Heed UN body, raise smoking age to 21, docs urge gov’t
The government should consider adopting a recommendation by a United Nations body to raise to 21 years old the minimum age for smokers, the Philippine Society of Medical Oncology (PSMO) said on Friday.
According to incoming PSMO president Buenaventura Ramos Jr., moving the minimum age for smokers will help reduce the risk of smoking-related health problems, such as lung cancer, which last year saw more than 17,000 new cases to become the second leading type of cancer afflicting Filipinos.
The United Nations Interagency Task Force (UNIATF) on the Prevention and Control of Noncommunicable Diseases (NCDs) earlier recommended that the Philippines increase to 21 years old the minimum age for purchasing tobacco products, which is currently set at 18 years old.
“We approve of [this recommendation] because there is a higher risk for one to have lung cancer if he starts smoking at a younger age,” Ramos said at the launch of the Philippine observance of Lung Cancer Awareness Month.
Ramos said that apart from raising the minimum age of smoking, there should be strict implementation of the minimum age policy, as “studies show that as early as Grade 5 children are already introduced to smoking.”
The 2015 Global School-Based Health Survey conducted on the watch of the Department of Health showed that at least 12 percent of students age 13 to 15 are smokers. This is despite the regulation limiting the sale of cigarettes to persons 18 years old and above.
The UNIATF also suggested a ban on the sale of single-stick cigarettes, as “smoking prevalence is still greatest among people with low income, who smoke cheap tobacco.”
Rise in lung cancer
The UNIATF said that due to smoking—as well as binge drinking, lack of physical activity and unhealthy diet—
Filipinos develop NCDs, such as cancer, and cardiovascular and respiratory diseases. It estimated that because of NCDs the Philippines loses P756.5 billion annually in health care costs and reduced productivity.
Data from the World Health Organization’s International Agency for Research on Cancer showed that in the Philippines, there were 17,255 new cases of lung cancer reported last year. There were more sufferers of breast cancer—24,798 new cases in 2018—but lung cancer cases resulted in more deaths with 15,454.
The Centers for Disease Control and Prevention in the United States listed smoking as the top risk factor for lung cancer. It noted that compared to nonsmokers, smokers are 15 to 30 times more likely to acquire and die from the disease.

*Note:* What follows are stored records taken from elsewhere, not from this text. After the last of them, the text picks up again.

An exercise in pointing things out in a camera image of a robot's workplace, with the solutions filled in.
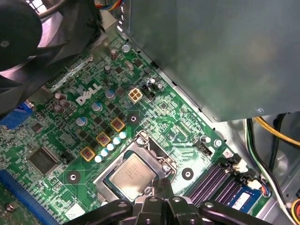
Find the yellow wire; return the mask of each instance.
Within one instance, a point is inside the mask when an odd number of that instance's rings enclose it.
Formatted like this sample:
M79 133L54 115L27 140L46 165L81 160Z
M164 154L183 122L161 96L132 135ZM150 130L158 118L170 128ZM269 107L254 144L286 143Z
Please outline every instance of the yellow wire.
M116 6L117 6L118 3L119 3L119 1L117 1L116 3L114 3L114 5L108 11L112 11L114 8L116 8Z
M272 133L273 135L281 138L281 139L284 139L285 141L287 142L290 142L290 143L293 143L295 145L298 145L300 146L300 142L288 137L288 136L285 136L284 134L278 132L277 130L275 130L273 127L271 127L268 123L266 123L262 118L260 117L255 117L254 118L264 129L266 129L267 131L269 131L270 133Z
M299 221L299 219L298 219L298 216L295 214L294 208L295 208L296 204L297 204L299 201L300 201L300 199L297 199L296 201L294 201L293 204L292 204L292 208L291 208L292 217L293 217L293 219L296 221L296 223L297 223L298 225L300 225L300 221Z

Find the white cable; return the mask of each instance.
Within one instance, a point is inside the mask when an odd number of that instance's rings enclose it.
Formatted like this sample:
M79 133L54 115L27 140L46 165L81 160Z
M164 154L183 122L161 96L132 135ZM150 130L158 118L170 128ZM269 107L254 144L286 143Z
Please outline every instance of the white cable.
M244 121L244 128L245 128L245 141L246 141L246 146L247 145L247 141L248 141L248 130L247 130L247 120ZM266 180L269 182L269 184L271 185L275 195L276 195L276 198L277 198L277 201L279 203L279 206L280 208L282 209L282 211L286 214L286 216L289 218L289 220L297 225L294 221L294 219L292 218L292 216L290 215L289 211L287 210L287 206L284 204L284 202L282 201L281 197L280 197L280 194L279 192L277 191L276 189L276 185L273 181L273 179L269 176L268 172L264 169L264 167L259 163L259 161L255 158L255 155L253 154L252 152L252 149L248 149L252 158L254 159L254 161L256 162L256 165L260 168L261 172L264 174Z

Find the motherboard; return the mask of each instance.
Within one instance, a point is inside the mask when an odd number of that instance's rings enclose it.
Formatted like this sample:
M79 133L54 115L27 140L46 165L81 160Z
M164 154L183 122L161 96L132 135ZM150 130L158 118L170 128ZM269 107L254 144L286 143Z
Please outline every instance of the motherboard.
M25 206L38 203L33 213L42 224L63 224L119 198L134 203L154 178L170 179L174 194L195 204L214 198L259 211L264 198L248 185L255 175L245 161L155 64L121 36L110 48L99 63L81 55L46 84L45 104L34 104L17 128L0 127L0 181L12 192L17 182Z

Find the small white component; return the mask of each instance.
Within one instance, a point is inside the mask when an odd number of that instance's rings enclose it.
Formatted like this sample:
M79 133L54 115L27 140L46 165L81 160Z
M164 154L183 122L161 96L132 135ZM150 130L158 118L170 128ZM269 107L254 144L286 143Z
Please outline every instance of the small white component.
M66 217L68 217L70 220L75 219L79 216L82 216L85 213L85 211L75 203L67 212L66 212Z
M247 186L251 189L259 190L262 187L262 184L258 180L248 181Z
M114 150L114 144L113 144L113 143L109 143L109 144L107 145L107 149L108 149L109 151Z
M232 206L232 208L234 208L236 210L240 210L245 205L245 203L248 201L249 198L250 198L250 195L244 192L243 194L241 194L241 196L235 202L235 204Z
M247 163L244 159L241 159L241 161L233 166L235 170L240 171L241 173L245 173L248 171Z
M125 139L125 138L127 137L126 132L125 132L125 131L120 132L120 133L119 133L119 137L120 137L121 139Z

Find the metal case panel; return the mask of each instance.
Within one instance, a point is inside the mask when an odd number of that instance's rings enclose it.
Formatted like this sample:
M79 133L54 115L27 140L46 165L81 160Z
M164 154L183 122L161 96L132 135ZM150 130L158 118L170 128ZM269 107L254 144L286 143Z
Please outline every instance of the metal case panel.
M300 109L300 1L125 4L123 30L211 120Z

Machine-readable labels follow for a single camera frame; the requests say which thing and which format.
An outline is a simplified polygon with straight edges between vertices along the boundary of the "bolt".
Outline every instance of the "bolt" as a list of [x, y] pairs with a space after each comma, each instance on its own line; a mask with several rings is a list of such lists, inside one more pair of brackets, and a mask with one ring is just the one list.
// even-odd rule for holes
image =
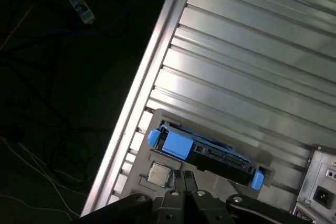
[[198, 192], [197, 192], [197, 195], [199, 195], [199, 196], [204, 196], [204, 195], [205, 195], [205, 192], [204, 192], [204, 191], [198, 191]]
[[171, 191], [170, 194], [173, 195], [173, 196], [177, 196], [177, 195], [180, 194], [180, 192], [179, 191]]
[[240, 203], [240, 202], [243, 202], [243, 199], [240, 198], [240, 197], [234, 197], [234, 198], [233, 198], [233, 201], [234, 201], [235, 203]]
[[136, 198], [137, 201], [139, 202], [143, 202], [146, 200], [145, 196], [139, 196], [138, 198]]

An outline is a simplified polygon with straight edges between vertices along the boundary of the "dark floor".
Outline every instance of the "dark floor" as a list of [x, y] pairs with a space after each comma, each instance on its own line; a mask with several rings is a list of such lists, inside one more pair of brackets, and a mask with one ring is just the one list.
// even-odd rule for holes
[[[67, 0], [55, 0], [70, 8]], [[51, 171], [61, 169], [75, 178], [87, 194], [97, 172], [106, 145], [117, 122], [123, 102], [145, 51], [156, 19], [164, 0], [125, 0], [125, 8], [116, 0], [86, 0], [96, 16], [95, 24], [104, 27], [129, 10], [129, 29], [117, 38], [100, 34], [83, 35], [72, 33], [62, 40], [55, 39], [34, 45], [12, 56], [48, 66], [57, 66], [57, 71], [39, 71], [22, 63], [9, 63], [0, 67], [0, 124], [16, 125], [25, 134], [22, 144], [33, 154], [49, 162], [49, 168], [40, 163], [44, 171], [58, 183], [79, 190], [78, 183], [68, 177], [56, 177]], [[9, 0], [1, 0], [2, 35], [8, 23]], [[19, 22], [32, 3], [26, 1], [13, 27]], [[109, 35], [123, 31], [125, 15], [110, 29]], [[33, 36], [45, 33], [50, 28], [64, 26], [64, 19], [38, 5], [27, 15], [16, 30], [17, 35]], [[84, 31], [96, 31], [93, 27]], [[31, 41], [12, 36], [3, 51]], [[18, 78], [21, 73], [41, 95], [27, 88]], [[41, 100], [55, 107], [65, 118], [55, 113]], [[66, 208], [51, 182], [33, 168], [28, 167], [0, 140], [0, 218], [1, 223], [66, 223], [67, 215], [60, 211], [31, 209], [24, 203], [4, 196], [15, 197], [36, 208]], [[27, 163], [40, 168], [18, 144], [8, 145]], [[87, 179], [83, 178], [86, 170]], [[65, 202], [74, 212], [80, 213], [86, 197], [57, 186]]]

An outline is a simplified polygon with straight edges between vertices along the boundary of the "metal edge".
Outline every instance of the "metal edge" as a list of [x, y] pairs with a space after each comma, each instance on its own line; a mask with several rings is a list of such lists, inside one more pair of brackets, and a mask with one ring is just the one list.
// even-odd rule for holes
[[308, 172], [308, 169], [310, 167], [310, 164], [311, 164], [311, 161], [313, 159], [313, 156], [314, 156], [314, 153], [315, 153], [315, 150], [317, 150], [317, 147], [316, 149], [312, 146], [312, 148], [310, 149], [310, 152], [309, 152], [309, 156], [308, 156], [308, 159], [307, 159], [307, 162], [306, 162], [306, 165], [305, 165], [305, 172], [302, 172], [303, 175], [300, 179], [300, 182], [299, 182], [299, 188], [300, 188], [300, 191], [299, 191], [299, 194], [298, 195], [295, 195], [295, 201], [293, 201], [293, 203], [291, 204], [290, 206], [290, 210], [294, 213], [294, 210], [295, 210], [295, 207], [298, 203], [298, 199], [299, 199], [299, 195], [301, 193], [301, 189], [302, 189], [302, 186], [303, 186], [303, 183], [305, 182], [304, 180], [306, 179], [306, 176], [307, 176], [307, 172]]
[[167, 23], [170, 12], [174, 5], [175, 0], [165, 0], [159, 18], [156, 22], [154, 31], [147, 45], [146, 51], [143, 55], [139, 68], [136, 72], [132, 86], [121, 110], [117, 124], [115, 125], [111, 140], [108, 144], [100, 167], [98, 169], [96, 178], [92, 184], [90, 193], [81, 213], [81, 217], [96, 210], [95, 206], [98, 200], [99, 193], [105, 180], [107, 179], [107, 170], [109, 169], [112, 160], [115, 156], [116, 149], [121, 141], [122, 132], [130, 117], [132, 108], [134, 107], [135, 100], [140, 92], [141, 85], [144, 82], [146, 73], [148, 72], [150, 62], [153, 58], [153, 53], [159, 44], [160, 38], [163, 36], [163, 29]]
[[145, 80], [141, 84], [141, 90], [138, 92], [136, 101], [131, 108], [132, 111], [128, 117], [128, 121], [124, 123], [126, 126], [123, 128], [121, 136], [122, 139], [119, 140], [119, 146], [115, 151], [115, 155], [110, 165], [111, 168], [106, 174], [107, 179], [102, 185], [101, 192], [95, 206], [96, 209], [106, 206], [109, 197], [113, 192], [114, 185], [120, 173], [120, 168], [129, 150], [129, 146], [131, 145], [137, 126], [139, 125], [141, 115], [143, 114], [151, 90], [153, 89], [154, 82], [159, 74], [159, 70], [161, 69], [163, 59], [176, 31], [182, 12], [185, 8], [186, 1], [187, 0], [176, 0], [174, 3], [166, 27], [163, 30], [164, 36], [160, 39], [160, 42], [153, 53]]
[[336, 156], [336, 148], [331, 148], [331, 147], [323, 146], [320, 144], [314, 144], [313, 147], [315, 151], [317, 150], [317, 151], [321, 151], [321, 152]]

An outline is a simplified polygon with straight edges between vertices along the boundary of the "power strip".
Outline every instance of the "power strip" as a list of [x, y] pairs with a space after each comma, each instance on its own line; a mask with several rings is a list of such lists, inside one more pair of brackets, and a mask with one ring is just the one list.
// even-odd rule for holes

Anna Marie Pascual-Panganiban, a medical oncologist at St. Luke’s Medical Center, said a smoker who is able to kick the habit within five years reduces by half the likelihood of death from lung cancer.
In a decade, “the risk of him dying from lung cancer and heart attack is the same as that of a nonsmoker’s.”
But because lung cancer doesn’t exhibit symptoms in its earliest stages, she said, it is important for one to be tested as early as 50 years old or if one has at least 20 or more “pack years” of smoking. A pack year is computed by multiplying the number of packs one person consumes per day by the number of years he or she had been smoking.
Enforce smoking ban
Panganiban said there is no guarantee for a nonsmoker to be deemed safe from lung cancer.
A family history of lung cancer and secondhand smoking increase the likelihood of one suffering from the disease.
Jorge Ignacio of the Philippine General Hospital said that for nonsmokers, they can also reduce the risk of acquiring respiratory disease by moderating their intake of grilled food (inihaw) and wearing masks in areas with high levels of air pollution.
He added that the government should also strictly enforce the ban on smoking in public places to reduce people’s exposure to secondhand smoke.
Ignacio said it took about a decade for the United States to see the effects of antismoking initiatives in reducing lung cancer cases.
Given the current pace and the way the campaign against smoking is implemented, he said, the Philippines would probably need more than 10 years to see the results of such initiatives.
“The problem is smokers are finding ways … We need to intensify our campaigns, our smoking cessation program. It has to be more solid,” Ignacio said.